You have my total sympathy so sending big hugs
((((((hugs)))))) to you.
This time of year always seems to make the bad stuff twice as bad. Shortened hours of daylight perhaps?

Hope things improve for you both and you find some help around the forum.

We have all been tattered and sitting on the bottom naughty step (many times in my case) but from there the only way is up.

Take care
Meg
I know just where you are coming from. Have a
((((((((((((((((((hug))))))))))))))))))
Many thanks for all your hugs and kind words, it feels so good to know I am not alone. Had a good day out, shopping , pub lunch an then on to podiatrist. Hubby is now fast asleep . He will be shatteed as he woke at 3 this morning wanting to getup!! So greatful to my twin daughters who take us everywhere.
huge hugs back to you all x
Hang in there and try to see the funny side when you can,and that can take some doing.Can`t give you any easy solutions,as there aren`t any,but chatting here helps,and some of the responses will help,make you smile,or let you know there are others like you.Wish things weren`t the way they are but that`s life for some of us,and if you can take a step back and see what a good job you`re doing then maybe things won`t seem so bad.
Oh Margaret - I am so sorry to read this. I can sympathise over the sciatica - isn't it wretched? Have you tried acupuncture? I have been very impressed with it - when I get the slightest twinge now (maybe once a year) I go and have a session and it sorts it out.

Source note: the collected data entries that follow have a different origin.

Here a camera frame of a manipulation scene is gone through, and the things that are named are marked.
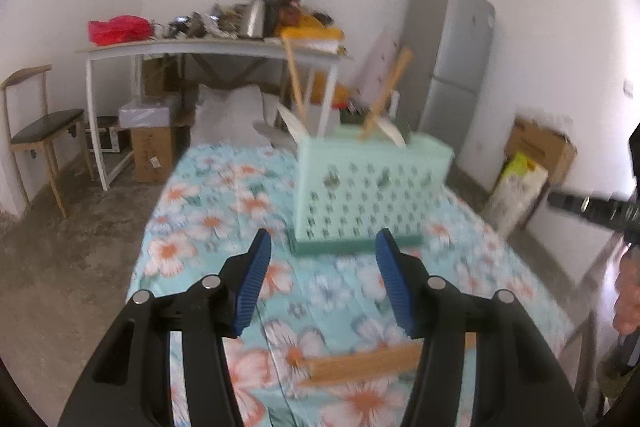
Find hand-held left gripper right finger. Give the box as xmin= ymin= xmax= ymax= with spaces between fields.
xmin=376 ymin=228 xmax=586 ymax=427

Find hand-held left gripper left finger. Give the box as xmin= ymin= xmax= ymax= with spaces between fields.
xmin=57 ymin=229 xmax=272 ymax=427

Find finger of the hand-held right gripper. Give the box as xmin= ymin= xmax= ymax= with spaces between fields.
xmin=547 ymin=189 xmax=640 ymax=229

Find green perforated utensil basket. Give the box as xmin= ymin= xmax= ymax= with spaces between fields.
xmin=289 ymin=127 xmax=456 ymax=258

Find wooden-handled utensil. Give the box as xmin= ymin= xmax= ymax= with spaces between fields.
xmin=361 ymin=47 xmax=416 ymax=142
xmin=280 ymin=31 xmax=310 ymax=120
xmin=300 ymin=333 xmax=477 ymax=388

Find person's right hand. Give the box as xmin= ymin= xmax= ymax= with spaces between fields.
xmin=614 ymin=252 xmax=640 ymax=338

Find floral tablecloth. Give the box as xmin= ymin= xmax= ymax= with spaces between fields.
xmin=127 ymin=142 xmax=576 ymax=427

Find large brown cardboard box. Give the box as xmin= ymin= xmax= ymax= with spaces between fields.
xmin=505 ymin=117 xmax=577 ymax=188

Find yellow and white package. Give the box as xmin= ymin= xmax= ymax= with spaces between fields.
xmin=482 ymin=151 xmax=550 ymax=241

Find small brown cardboard box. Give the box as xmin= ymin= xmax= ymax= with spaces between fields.
xmin=131 ymin=126 xmax=177 ymax=184

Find white sack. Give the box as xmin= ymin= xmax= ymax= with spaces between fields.
xmin=192 ymin=86 xmax=296 ymax=151

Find dark green sack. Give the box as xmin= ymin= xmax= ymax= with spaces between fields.
xmin=339 ymin=99 xmax=374 ymax=127

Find white foam box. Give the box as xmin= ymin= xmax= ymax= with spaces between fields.
xmin=118 ymin=98 xmax=182 ymax=131

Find grey refrigerator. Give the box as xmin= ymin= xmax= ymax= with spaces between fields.
xmin=400 ymin=0 xmax=497 ymax=162

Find pink floral board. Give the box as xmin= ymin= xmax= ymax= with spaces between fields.
xmin=357 ymin=27 xmax=404 ymax=122

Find white side table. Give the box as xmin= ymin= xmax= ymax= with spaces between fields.
xmin=75 ymin=38 xmax=354 ymax=192

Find yellow bag with white paper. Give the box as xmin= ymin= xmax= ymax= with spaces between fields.
xmin=279 ymin=14 xmax=345 ymax=54

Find steel electric kettle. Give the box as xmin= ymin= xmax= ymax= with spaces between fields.
xmin=240 ymin=0 xmax=274 ymax=40

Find grey crumpled plastic bags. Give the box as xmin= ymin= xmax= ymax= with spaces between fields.
xmin=167 ymin=4 xmax=242 ymax=40

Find wooden chair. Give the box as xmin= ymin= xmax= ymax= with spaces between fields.
xmin=0 ymin=66 xmax=95 ymax=219

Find dark snack packet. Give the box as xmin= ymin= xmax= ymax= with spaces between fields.
xmin=275 ymin=0 xmax=304 ymax=22

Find red plastic bag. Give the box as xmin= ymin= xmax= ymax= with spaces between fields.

I tried osteopath, 12 sessions of physio, stretching exercises lotions/potions and pills but acupuncture sorts it for me.
It is so hard to deal with those guilty feelings isn't it? I am a relatively new carer - my husband has terminal cancer - and some days we jsut spark off one another. i always feel so awful afterwards if I snap at him ....but like yours he gives as good as he gets sometimes. When I have had time to think I realise that it is normal and healthy....we are all under a lot of stress and even the nicest people feel frustrated.